Bei dieser Sach- und Rechtslage war vom Senat nicht zu entscheiden, ob die vom SG ausgeworfene Genehmigung einer weitreichenden Kostenübernahme ohne Differenzierung auf das kostengünstigste Mittel zutreffend gewesen wäre. Die Krankenkasse kann nämlich trotz Erfüllung der Anspruchsvoraussetzungen die Genehmigung der vom Vertragsarzt beabsichtigten Verordnung verweigern und auf ein günstigeres, voraussichtlich gleich geeignetes Mittel oder eine voraussichtlich gleich geeignete Darreichungsform verweisen (vgl BSG aaO Rn 54).
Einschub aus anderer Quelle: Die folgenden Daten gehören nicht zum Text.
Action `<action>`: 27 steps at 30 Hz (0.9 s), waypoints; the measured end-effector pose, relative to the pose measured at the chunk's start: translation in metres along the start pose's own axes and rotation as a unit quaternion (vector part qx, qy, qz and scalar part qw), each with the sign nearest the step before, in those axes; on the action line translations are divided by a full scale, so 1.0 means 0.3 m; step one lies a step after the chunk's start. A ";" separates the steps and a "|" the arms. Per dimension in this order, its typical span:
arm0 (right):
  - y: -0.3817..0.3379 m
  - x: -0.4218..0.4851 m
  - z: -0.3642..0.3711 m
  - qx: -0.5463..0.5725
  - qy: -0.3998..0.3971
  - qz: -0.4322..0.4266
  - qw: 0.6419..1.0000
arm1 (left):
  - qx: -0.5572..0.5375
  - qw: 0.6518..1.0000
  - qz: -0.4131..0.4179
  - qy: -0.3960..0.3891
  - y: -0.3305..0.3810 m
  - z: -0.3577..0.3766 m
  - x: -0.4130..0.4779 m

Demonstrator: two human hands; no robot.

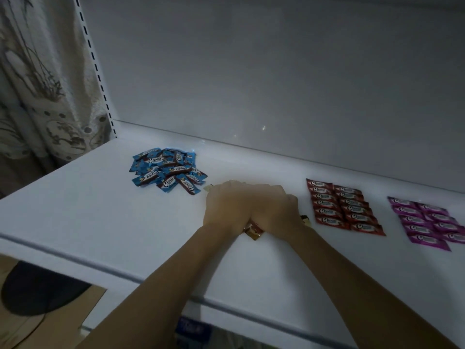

Ergänzend ergeht der Hinweis, dass durch die mWv 27. Juli 2023 durch Art. 2 Nr. 1d des Gesetzes vom 19. Juli 2023 (BGBl I Nr 197) in § 31 Abs. 7 SGB V eingefügte Verpflichtung des Gemeinsamen Bundesausschusses (GBA), in den Richtlinien nach § 92 Abs. 1 Nr. 6 SGB V bis zum 1. Oktober 2023 das Nähere zu einzelnen Facharztgruppen und den erforderlichen ärztlichen Qualifikationen zu regeln, bei denen der Genehmigungsvorbehalt nach § 31 Abs. 6 Satz 2 SGB V entfällt, künftig ggf auch eine Verordnung durch Dr. B als Facharzt für Allgemeinmedizin ohne vorherige Genehmigung in Betracht kommt (vgl Beschluss des GBA über eine Änderung der Arzneimittel-Richtlinie: Abschnitt N § 45 <Genehmigungsvorbehalt Cannabisarzneimittel> vom 18. Juli 2024, noch nicht in Kraft). Allerdings setzt der Versorgungsanspruch des Versicherten, dh sein Sachleistungsanspruch und damit die für den Bezug von Cannabis erforderliche, nach der derzeit noch geltenden Rechtslage (bei der ersten Verordnung) genehmigungspflichtige und nach Inkrafttreten der og Richtlinie genehmigungsfreie vertragsärztliche Verordnung (vgl zur Ausgestaltung des Sachleistungsanspruchs bei Cannabisprodukten zB BSG, Beschluss vom 17. Oktober 2023 – B 1 KR 32/23 BH – juris – Rn 13) auch weiterhin die Erfüllung der – hier nicht gegebenen - tatbestandlichen Voraussetzungen des § 31 Abs. 6 Satz 1 SGB V voraus. Ggf kann daher trotz des Wegfalls des Genehmigungserfordernisses der Vertragsarzt freiwillig die Genehmigung der Krankenkasse beantragen, um finanziellen Rückforderungen (Regress) vorzubeugen (vgl I.2. der genannten Richtlinie).
Die Kostenentscheidung beruht auf § 193 SGG.
Gründe für eine Zulassung der Revision gemäß § 160 Abs. 2 SGG liegen nicht vor.